Enhancement of mandarin electrolarynx speech based on voice conversion technology
Rui DONG,Lifeng LI,Haijun NIU,Wanqing SHI,Yang LI
DOI: https://doi.org/10.3969/j.issn.1002-3208.2015.04.06
2015-01-01
Abstract:Objective Electrolarynx(EL)is the most common assistant device to provide a voice for laryngectomees. However,EL still has several severe problems,such as the extremely unnaturalness and the non-ignorable radiation noises. In this paper,we conduct a study of enhancement of EL speech based on voice conversion(VC)technology in order to improve the naturalness and intelligibility of EL speech. Methods In this article,200 mandarin daily utterance pairs,recorded as normal speech and EL speech,were served as training data. A Gaussian mixed model(GMM)based method was used to improve the quality of EL speech, and subjective and objective estimation were used to evaluate converted speech.
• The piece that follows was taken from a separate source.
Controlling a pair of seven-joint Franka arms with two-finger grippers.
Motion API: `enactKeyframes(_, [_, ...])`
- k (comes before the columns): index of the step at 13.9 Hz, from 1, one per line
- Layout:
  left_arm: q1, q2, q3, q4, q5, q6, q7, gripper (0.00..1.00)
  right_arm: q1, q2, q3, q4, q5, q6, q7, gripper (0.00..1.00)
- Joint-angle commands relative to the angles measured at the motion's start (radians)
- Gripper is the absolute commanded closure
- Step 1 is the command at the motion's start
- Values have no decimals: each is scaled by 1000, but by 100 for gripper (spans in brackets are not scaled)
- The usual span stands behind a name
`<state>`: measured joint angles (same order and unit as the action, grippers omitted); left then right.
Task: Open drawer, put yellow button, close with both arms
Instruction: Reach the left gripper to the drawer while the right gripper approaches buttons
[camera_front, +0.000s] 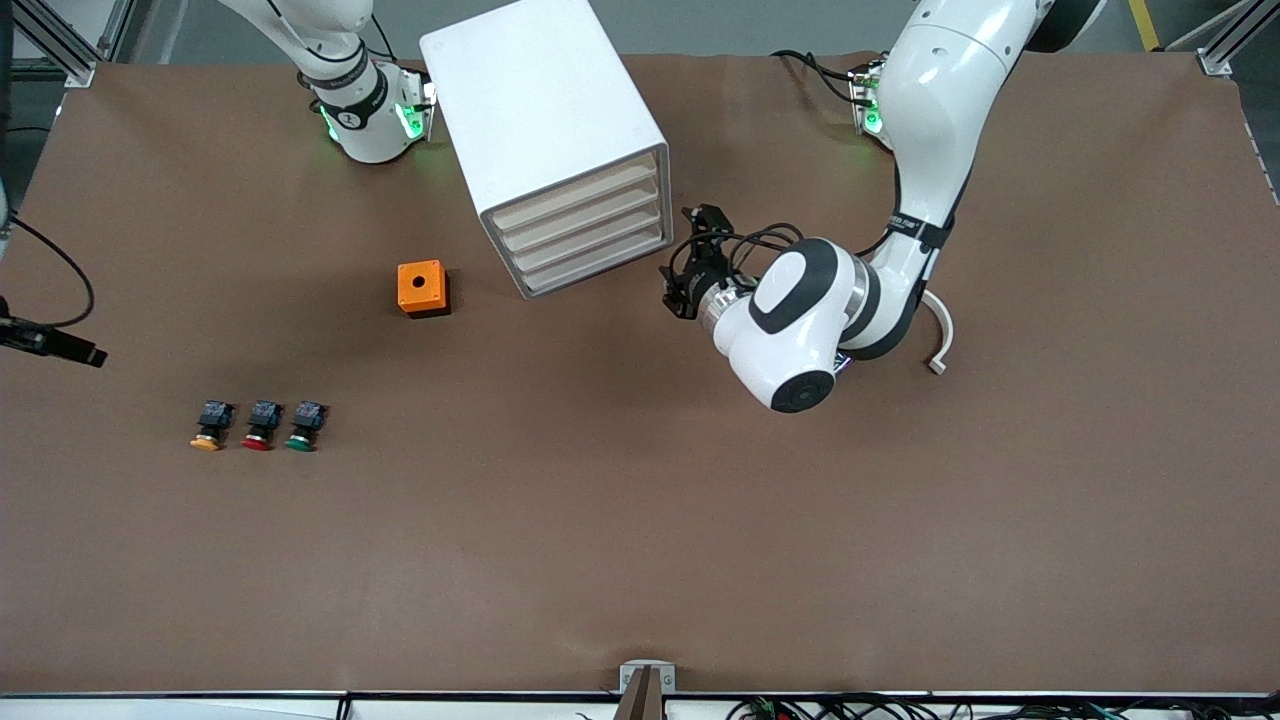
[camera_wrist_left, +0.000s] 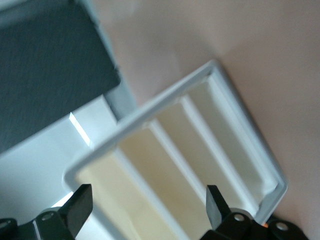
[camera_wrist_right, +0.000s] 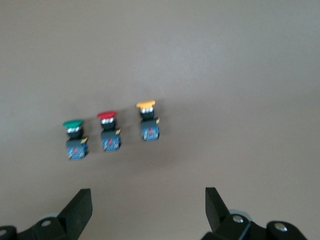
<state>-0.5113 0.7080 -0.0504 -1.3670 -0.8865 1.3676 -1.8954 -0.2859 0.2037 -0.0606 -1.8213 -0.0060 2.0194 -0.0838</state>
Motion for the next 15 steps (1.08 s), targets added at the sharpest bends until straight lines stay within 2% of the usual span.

The converting features were F0 and spectrum parameters ( 0th through 24th Mel-cepstral coefficients ). Results The objective results demonstrated that the VC-based method could greatly reduce the radiation noises and improve the F0 contour of mandarin EL speech,closer to that of the target speech. The subjective results indicated that the naturalness and acceptability of mandarin EL speech were upgraded and the intelligibility had no significant difference after converting. Conclusions The VC technology can effectively reduce the high frequency radiation noises, complement tone and rhythm information,upgrade naturalness and acceptability of EL speech,which are greatly helpful to improve speech quality.